1st Governor of Idaho
- In office July 3, 1890 – December 18, 1890
- Lieutenant: N. B. Willey
- Preceded by: Himself (as Governor of Idaho Territory)
- Succeeded by: N. B. Willey

12th Governor of Idaho Territory
- In office April 30, 1889 – July 3, 1890
- President: Benjamin Harrison
- Preceded by: Edward A. Stevenson
- Succeeded by: Himself (as Governor of Idaho)

Personal details
- Born: June 15, 1836 Kittanning, Pennsylvania, U.S.
- Died: December 21, 1904 (aged 68) Boise, Idaho, U.S.
- Resting place: Pioneer Cemetery, Boise
- Party: Republican
- Spouse(s): Magdalena "Lena" Darnutzer Shoup (1844–1927) (m. 1868–1904, his death)
- Children: 6

Military service
- Allegiance: Union
- Branch/service: Union Army
- Years of service: 1861–1864
- Rank: Colonel
- Unit: 3rd Colorado Cavalry Regiment
- Battles/wars: American Civil War Indian Wars

= George L. Shoup =

American politician (1836–1904)

George Laird Shoup (June 15, 1836 – December 21, 1904) was an American politician who served as the first governor of Idaho, in addition to its last territorial governor. He served several months after statehood in 1890 and then became one of the state's first United States senators.

==Early life==
Born in Kittanning, Pennsylvania, northeast of Pittsburgh, Shoup was educated in the public school system. He moved to Galesburg, Illinois, in 1852 and farmed. He married Magdelena "Lena" Darnutzer of Iowa on June 15, 1868, and they had three sons and three daughters, Lena, Laura and Margaret.

==Career==
After being devastated financially in the Panic of 1857, Shoup moved to Colorado Territory in 1859 to engage in mining and merchandising near Pikes Peak and later in Denver.

During the Civil War, he enlisted with the independent scouts working in New Mexico Territory, Colorado Territory, and Texas. Shoup was commissioned as a second lieutenant when the 3rd Colorado Cavalry Regiment was formed in 1861 and was mustered out as a colonel in December 1864. He took part in the Battle of Apache Canyon in New Mexico Territory during the Civil War and the Sand Creek massacre during the Colorado War.
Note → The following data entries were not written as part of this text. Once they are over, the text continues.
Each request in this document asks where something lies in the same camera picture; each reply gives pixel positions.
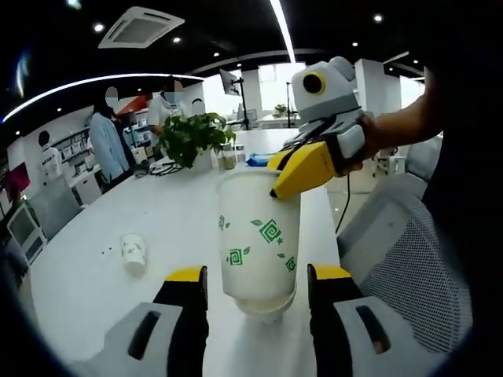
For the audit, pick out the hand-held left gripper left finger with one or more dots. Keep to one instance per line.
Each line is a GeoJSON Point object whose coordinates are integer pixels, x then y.
{"type": "Point", "coordinates": [181, 314]}

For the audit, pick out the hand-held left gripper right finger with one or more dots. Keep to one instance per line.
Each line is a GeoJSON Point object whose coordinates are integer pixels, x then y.
{"type": "Point", "coordinates": [330, 318]}

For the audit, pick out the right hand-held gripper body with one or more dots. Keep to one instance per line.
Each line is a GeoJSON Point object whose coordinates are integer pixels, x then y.
{"type": "Point", "coordinates": [330, 98]}

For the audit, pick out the green-print paper cup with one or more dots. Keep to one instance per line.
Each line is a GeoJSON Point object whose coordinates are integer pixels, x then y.
{"type": "Point", "coordinates": [255, 251]}
{"type": "Point", "coordinates": [133, 253]}

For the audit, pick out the person's right hand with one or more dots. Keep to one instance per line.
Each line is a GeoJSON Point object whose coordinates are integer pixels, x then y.
{"type": "Point", "coordinates": [379, 137]}

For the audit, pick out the blue packet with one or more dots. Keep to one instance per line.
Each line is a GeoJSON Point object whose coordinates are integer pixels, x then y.
{"type": "Point", "coordinates": [259, 159]}

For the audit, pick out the glass jar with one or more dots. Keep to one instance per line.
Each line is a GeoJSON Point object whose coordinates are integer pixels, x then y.
{"type": "Point", "coordinates": [239, 155]}
{"type": "Point", "coordinates": [227, 159]}

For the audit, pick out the curved ceiling light strip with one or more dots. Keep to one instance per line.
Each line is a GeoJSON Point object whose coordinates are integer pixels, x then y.
{"type": "Point", "coordinates": [78, 83]}
{"type": "Point", "coordinates": [285, 27]}

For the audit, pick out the monitor on black stand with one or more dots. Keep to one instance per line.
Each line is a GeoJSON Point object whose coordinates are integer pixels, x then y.
{"type": "Point", "coordinates": [230, 82]}

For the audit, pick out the grey mesh office chair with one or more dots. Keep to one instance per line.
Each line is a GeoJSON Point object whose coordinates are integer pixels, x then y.
{"type": "Point", "coordinates": [412, 267]}

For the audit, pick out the green potted plant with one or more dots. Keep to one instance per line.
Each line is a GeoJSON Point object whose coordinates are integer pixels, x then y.
{"type": "Point", "coordinates": [188, 137]}

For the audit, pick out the person's dark shirt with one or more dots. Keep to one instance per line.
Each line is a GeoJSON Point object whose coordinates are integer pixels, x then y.
{"type": "Point", "coordinates": [463, 176]}

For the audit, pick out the white cabinet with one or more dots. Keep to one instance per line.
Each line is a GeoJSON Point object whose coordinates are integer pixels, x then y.
{"type": "Point", "coordinates": [86, 186]}

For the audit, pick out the grey fabric chair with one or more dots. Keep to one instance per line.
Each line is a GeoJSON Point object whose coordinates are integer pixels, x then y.
{"type": "Point", "coordinates": [55, 208]}

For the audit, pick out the white office chair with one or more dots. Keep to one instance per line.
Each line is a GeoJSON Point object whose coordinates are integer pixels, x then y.
{"type": "Point", "coordinates": [25, 231]}

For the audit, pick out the ceiling air conditioner vent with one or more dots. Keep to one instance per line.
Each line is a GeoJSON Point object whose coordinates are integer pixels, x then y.
{"type": "Point", "coordinates": [141, 27]}

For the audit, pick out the white wall shelves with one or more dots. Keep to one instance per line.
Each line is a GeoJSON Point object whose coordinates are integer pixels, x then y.
{"type": "Point", "coordinates": [72, 145]}

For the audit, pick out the pink wall screen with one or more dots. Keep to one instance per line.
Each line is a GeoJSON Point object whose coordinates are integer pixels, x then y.
{"type": "Point", "coordinates": [17, 178]}

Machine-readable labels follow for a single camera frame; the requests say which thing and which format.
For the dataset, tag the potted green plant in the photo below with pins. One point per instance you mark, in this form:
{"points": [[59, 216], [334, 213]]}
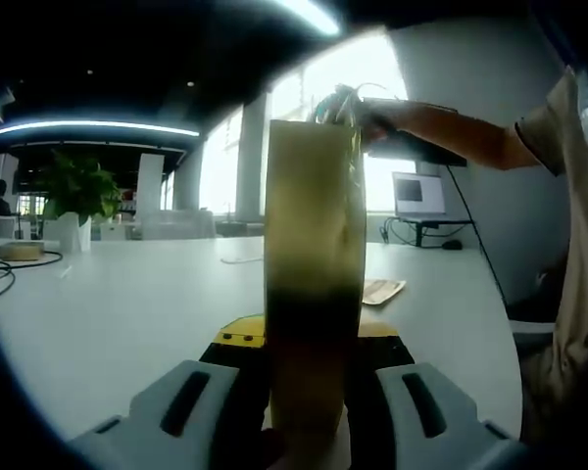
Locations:
{"points": [[78, 191]]}

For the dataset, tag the gold mask packet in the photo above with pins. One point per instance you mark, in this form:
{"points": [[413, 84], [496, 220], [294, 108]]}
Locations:
{"points": [[382, 293]]}

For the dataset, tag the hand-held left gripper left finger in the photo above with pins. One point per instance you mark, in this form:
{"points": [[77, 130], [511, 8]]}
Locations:
{"points": [[176, 416]]}

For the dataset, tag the gold mask box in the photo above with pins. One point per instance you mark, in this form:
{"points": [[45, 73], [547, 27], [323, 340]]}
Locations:
{"points": [[313, 220]]}

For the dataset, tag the dark flat monitor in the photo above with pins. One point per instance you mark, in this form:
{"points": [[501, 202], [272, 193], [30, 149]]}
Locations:
{"points": [[436, 155]]}

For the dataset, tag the bundle of mask packets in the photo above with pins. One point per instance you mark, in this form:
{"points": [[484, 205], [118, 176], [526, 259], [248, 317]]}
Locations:
{"points": [[323, 117]]}

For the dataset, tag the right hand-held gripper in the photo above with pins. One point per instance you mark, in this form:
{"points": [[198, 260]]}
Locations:
{"points": [[348, 103]]}

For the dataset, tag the person's left hand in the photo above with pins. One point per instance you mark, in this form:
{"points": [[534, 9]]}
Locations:
{"points": [[273, 450]]}

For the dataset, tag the black computer mouse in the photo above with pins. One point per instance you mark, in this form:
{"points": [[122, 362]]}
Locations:
{"points": [[453, 245]]}

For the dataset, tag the translucent storage box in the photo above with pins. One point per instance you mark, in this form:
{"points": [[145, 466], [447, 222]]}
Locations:
{"points": [[176, 224]]}

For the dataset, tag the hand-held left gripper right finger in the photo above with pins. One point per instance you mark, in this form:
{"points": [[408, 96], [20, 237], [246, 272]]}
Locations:
{"points": [[421, 421]]}

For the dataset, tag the small white stick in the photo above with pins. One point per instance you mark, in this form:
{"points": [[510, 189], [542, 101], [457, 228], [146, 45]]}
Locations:
{"points": [[66, 272]]}

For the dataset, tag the white office chair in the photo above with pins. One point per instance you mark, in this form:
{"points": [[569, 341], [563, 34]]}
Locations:
{"points": [[534, 325]]}

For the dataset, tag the black laptop stand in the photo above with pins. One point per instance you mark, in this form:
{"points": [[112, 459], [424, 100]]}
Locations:
{"points": [[436, 225]]}

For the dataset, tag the long ceiling light strip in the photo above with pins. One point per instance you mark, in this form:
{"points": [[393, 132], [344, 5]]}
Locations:
{"points": [[323, 17], [93, 126]]}

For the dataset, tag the person's beige shirt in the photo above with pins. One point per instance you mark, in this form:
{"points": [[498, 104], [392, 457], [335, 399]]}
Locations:
{"points": [[578, 245]]}

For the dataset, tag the white table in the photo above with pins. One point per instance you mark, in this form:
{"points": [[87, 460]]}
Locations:
{"points": [[127, 318]]}

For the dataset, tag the round tan box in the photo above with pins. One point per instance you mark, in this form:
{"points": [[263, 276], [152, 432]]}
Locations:
{"points": [[22, 250]]}

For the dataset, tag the open laptop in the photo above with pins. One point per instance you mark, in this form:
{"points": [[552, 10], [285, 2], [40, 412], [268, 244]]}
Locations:
{"points": [[419, 193]]}

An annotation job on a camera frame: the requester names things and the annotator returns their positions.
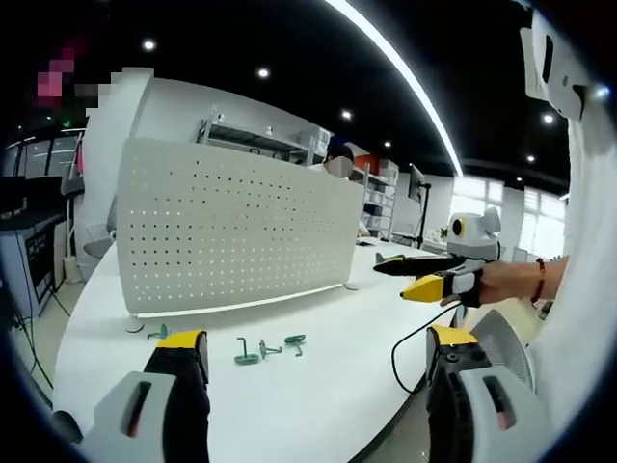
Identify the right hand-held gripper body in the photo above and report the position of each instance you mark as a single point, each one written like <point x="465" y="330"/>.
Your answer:
<point x="474" y="236"/>

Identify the person's white shirt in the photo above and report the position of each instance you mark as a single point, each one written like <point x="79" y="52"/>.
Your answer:
<point x="588" y="241"/>

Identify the person's right hand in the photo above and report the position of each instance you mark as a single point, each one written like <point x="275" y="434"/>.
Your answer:
<point x="506" y="284"/>

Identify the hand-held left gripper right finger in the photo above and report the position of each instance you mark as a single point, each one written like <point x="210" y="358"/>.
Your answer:
<point x="463" y="386"/>

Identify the dark equipment desk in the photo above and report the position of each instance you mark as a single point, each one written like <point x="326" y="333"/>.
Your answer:
<point x="29" y="236"/>

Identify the long ceiling light strip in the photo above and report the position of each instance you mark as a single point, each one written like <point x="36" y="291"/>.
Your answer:
<point x="410" y="72"/>

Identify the white metal storage shelf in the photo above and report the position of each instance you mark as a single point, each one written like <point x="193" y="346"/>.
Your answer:
<point x="250" y="140"/>

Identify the white mesh chair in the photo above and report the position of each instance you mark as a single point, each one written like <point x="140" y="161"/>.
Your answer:
<point x="508" y="347"/>

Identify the green hook assembly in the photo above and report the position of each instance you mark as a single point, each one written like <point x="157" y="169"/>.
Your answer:
<point x="159" y="333"/>
<point x="295" y="340"/>
<point x="245" y="356"/>

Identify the white perforated mounting plate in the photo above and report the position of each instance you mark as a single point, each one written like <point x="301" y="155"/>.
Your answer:
<point x="231" y="226"/>

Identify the storage shelf with white bins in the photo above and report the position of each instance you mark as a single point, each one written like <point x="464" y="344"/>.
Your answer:
<point x="381" y="198"/>

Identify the white chest-worn device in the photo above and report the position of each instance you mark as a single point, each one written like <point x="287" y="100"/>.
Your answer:
<point x="549" y="62"/>

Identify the monitor on black stand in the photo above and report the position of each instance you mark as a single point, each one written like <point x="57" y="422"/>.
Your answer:
<point x="417" y="183"/>

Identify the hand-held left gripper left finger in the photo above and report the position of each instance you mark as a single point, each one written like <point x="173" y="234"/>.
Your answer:
<point x="159" y="386"/>

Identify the small metal hook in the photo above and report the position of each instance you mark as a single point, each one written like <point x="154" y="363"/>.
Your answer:
<point x="266" y="349"/>

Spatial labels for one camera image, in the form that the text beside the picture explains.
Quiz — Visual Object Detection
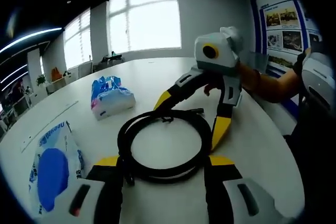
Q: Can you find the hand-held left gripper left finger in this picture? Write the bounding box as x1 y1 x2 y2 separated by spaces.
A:
59 155 124 224

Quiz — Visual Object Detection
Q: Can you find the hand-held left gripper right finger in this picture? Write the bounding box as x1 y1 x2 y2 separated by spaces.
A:
204 155 283 224

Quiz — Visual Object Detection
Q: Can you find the black cable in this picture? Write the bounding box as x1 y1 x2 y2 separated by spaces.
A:
117 108 213 186

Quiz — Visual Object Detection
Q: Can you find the wet wipes pack blue lid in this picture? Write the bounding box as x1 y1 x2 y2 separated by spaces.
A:
28 120 86 217

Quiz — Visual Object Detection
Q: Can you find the blue white tissue pack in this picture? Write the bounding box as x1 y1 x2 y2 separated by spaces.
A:
90 74 137 122

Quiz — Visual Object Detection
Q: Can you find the person's right hand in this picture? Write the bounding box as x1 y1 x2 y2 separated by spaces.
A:
204 61 262 98

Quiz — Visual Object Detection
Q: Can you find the white table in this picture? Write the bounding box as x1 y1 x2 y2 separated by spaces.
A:
0 56 305 224

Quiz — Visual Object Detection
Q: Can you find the large window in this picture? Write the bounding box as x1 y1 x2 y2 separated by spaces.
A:
108 0 182 54

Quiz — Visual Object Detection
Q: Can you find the dark bag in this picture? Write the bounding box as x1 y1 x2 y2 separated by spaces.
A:
101 50 124 64

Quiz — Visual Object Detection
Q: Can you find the white chest device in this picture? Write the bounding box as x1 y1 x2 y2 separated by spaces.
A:
301 52 336 109

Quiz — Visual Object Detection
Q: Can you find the white table power strip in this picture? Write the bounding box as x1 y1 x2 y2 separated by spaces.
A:
20 100 79 153

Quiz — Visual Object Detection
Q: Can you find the small window with blinds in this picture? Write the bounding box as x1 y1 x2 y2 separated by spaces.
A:
64 7 92 70

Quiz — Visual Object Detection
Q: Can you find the potted green plant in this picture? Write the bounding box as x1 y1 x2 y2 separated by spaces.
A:
35 73 47 86

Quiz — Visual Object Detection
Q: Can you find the long ceiling light strip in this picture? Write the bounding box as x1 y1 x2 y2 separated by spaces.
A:
0 27 64 53

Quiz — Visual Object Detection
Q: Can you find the wall poster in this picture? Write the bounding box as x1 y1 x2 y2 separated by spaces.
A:
249 0 325 114

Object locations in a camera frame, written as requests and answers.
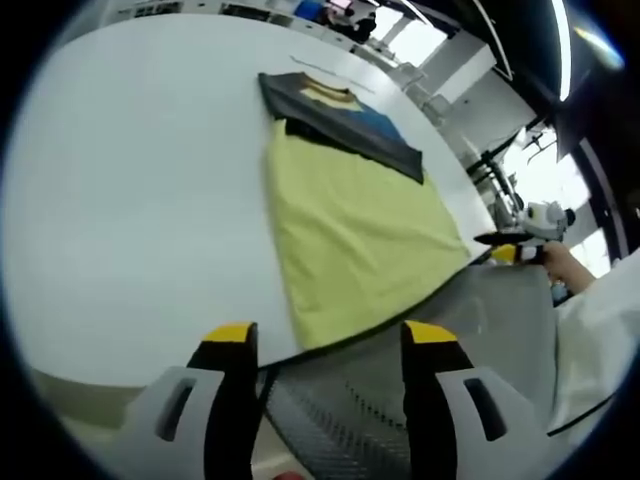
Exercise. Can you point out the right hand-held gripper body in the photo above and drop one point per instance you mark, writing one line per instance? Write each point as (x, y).
(547, 222)

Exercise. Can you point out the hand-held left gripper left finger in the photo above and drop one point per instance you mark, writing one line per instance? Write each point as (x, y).
(230, 415)

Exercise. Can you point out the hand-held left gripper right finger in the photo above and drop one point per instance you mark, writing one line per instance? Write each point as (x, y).
(425, 420)

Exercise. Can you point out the yellow blue grey garment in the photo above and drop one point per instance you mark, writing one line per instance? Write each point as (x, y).
(360, 225)

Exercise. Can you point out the black metal stand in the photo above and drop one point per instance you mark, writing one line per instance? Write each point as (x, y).
(487, 165)

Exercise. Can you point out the mesh office chair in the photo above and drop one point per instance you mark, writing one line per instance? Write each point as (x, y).
(340, 400)

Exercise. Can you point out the ceiling light strip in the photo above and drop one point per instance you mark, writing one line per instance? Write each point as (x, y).
(561, 50)

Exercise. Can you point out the blue bin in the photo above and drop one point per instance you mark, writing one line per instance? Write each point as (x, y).
(310, 7)

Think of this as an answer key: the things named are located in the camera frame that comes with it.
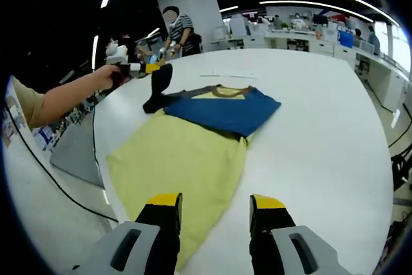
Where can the person's left hand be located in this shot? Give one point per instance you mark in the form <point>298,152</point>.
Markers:
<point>103,77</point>

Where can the blue storage bin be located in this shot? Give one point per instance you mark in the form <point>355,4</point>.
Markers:
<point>346,38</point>

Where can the yellow-green garment with coloured sleeves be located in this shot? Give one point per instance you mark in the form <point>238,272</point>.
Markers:
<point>180,159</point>

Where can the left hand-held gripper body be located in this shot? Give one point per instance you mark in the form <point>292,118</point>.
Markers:
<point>118,54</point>

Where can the white office counter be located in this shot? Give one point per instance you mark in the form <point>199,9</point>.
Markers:
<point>322,46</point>

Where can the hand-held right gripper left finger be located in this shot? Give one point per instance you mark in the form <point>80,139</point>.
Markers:
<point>161,223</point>

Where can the short curved ceiling light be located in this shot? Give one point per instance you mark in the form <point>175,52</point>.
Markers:
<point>267,2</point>

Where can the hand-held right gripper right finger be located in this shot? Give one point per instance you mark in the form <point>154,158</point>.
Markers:
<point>270,223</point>

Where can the white square pillar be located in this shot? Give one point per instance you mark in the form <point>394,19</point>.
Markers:
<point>199,11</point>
After the war, Shoup moved to Virginia City, Montana Territory, and then settled across the continental divide in Salmon, a city in Idaho Territory that he helped found. He owned general merchandise stores in both locations. Shoup was appointed commissioner to organize Lemhi County, and in 1874 he was elected to the territorial legislature. With few interruptions, he served on the Republican National Committee for Idaho from 1880 to 1904.

In April 1889, President Benjamin Harrison appointed Shoup governor of Idaho Territory, a position he held until July 1890, when Idaho became a state and Idaho Territory ceased to exist. Shoup was elected the state's first governor in October. He served as governor of the new state for only a few weeks. In November 1890 the Idaho Legislature elected him to the U.S. Senate. Shoup resigned as governor in December to take his Senate seat and was succeeded by lieutenant governor N. B. Willey.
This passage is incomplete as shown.